- #1
Vitor Pimenta
- 10
- 1
Homework Statement
Below, two experiments (1 and 2) are described, in which the same quantity of solid carbon dioxide is completely sublimated, at 25ºC:
- The process is carried out in a hermetically sealed container, non-deformable with rigid walls;
- The process is carried out in a cilinder with a piston, whose mass is negligible and moves without friction
My problem is with the following statements:
a) ##\Delta {U_1} = \Delta {U_2}##
b) ##{q_1} = {q_2}##
Homework Equations
- First Law of Thermodynamics: ##\Delta U = q + w##
- Calorimetry equation for sublimation: ##q = n{C_s}## (in which ##n## is the number of moles of gas and ##{C_s}## is the molar latent heat of sublimation)
The Attempt at a Solution
[/B]
About process (1) , no work is done by the gas being generated (after all the container is rigid), so first law of thermodynamic reduces to ##\Delta {U_1} = {q_1}##.
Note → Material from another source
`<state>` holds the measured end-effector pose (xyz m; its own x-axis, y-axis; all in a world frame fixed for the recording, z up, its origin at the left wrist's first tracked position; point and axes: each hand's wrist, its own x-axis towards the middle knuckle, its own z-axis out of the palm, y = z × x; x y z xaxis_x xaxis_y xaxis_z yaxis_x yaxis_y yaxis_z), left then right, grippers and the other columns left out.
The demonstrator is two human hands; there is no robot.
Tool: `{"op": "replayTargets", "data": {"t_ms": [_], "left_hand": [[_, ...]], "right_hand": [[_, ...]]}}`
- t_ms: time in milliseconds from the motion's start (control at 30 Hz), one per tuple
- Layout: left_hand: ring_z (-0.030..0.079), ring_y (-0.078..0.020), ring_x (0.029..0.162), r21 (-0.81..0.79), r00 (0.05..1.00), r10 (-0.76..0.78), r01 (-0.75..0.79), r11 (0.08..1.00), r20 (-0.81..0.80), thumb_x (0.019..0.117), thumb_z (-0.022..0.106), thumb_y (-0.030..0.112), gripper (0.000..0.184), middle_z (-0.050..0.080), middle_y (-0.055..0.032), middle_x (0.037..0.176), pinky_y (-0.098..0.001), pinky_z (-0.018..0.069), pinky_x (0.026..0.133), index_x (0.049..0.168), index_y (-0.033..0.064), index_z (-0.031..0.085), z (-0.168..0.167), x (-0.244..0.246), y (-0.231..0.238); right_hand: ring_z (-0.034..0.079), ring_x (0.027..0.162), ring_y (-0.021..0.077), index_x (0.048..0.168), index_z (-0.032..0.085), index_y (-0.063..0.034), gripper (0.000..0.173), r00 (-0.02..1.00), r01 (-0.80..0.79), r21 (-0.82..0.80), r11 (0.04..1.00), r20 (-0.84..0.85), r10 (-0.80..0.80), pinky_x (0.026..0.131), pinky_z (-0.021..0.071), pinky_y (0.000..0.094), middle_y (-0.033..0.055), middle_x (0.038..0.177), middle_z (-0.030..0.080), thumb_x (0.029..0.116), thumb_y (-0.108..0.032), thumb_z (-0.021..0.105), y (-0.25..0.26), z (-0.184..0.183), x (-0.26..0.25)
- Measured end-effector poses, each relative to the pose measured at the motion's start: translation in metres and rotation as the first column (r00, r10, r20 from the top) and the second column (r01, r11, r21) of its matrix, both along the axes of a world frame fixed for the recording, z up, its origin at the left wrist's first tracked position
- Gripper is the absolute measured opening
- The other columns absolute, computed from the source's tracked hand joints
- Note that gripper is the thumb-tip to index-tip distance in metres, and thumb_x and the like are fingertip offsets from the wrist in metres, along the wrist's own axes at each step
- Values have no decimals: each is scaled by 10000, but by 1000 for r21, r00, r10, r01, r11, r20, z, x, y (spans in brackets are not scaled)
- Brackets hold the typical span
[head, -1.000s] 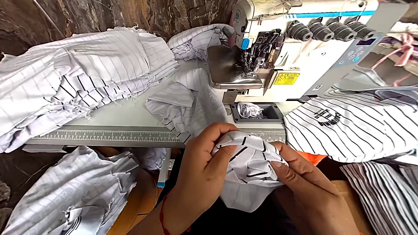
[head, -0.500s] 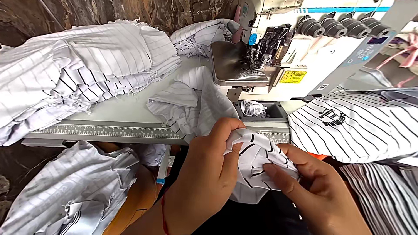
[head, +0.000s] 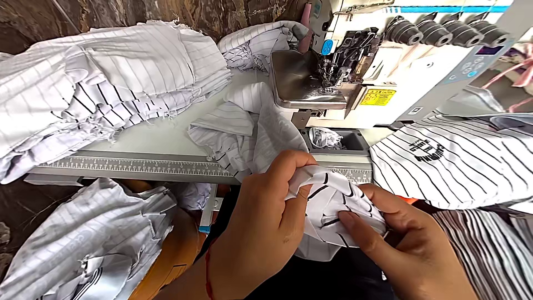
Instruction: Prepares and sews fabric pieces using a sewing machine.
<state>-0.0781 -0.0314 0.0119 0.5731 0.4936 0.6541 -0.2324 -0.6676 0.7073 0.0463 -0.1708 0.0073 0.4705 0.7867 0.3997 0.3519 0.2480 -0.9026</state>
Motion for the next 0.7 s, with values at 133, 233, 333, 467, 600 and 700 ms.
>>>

Now, about process (2), work is done (since the piston can be moved by the gas being generated inside the cilinder), and the same law can only be written fully: ##\Delta {U_2} = {q_2} + {w_2}##
I further assume that, considering CO2 as ideal gas, the change in internal energy will be the same for both processes, since they start from the same state (solid, 25ºC) and end with gas at the same temperature (25ºC).
This way of thinking, however, would lead to ##{q_1} = {q_2} + {w_2}## , that is, the realization that heat exchanged by process (1) is not the same as by process (2). I reached the opposite conclusion of the exercise´s intended answer (since I think both changes in internal energies are the same and that the heat exchanged are different).
Lastly, I included calorimetry equation because that seems to be an argument for reaching the exercise´s intended answers: Assuming ##{C_s}## depends uniquely on temperature, its value would be the same for both processes (1 and 2), something that would lead to the conclusion that ##{q_1}={q_2}## (both processes employ the same ##n## of gas).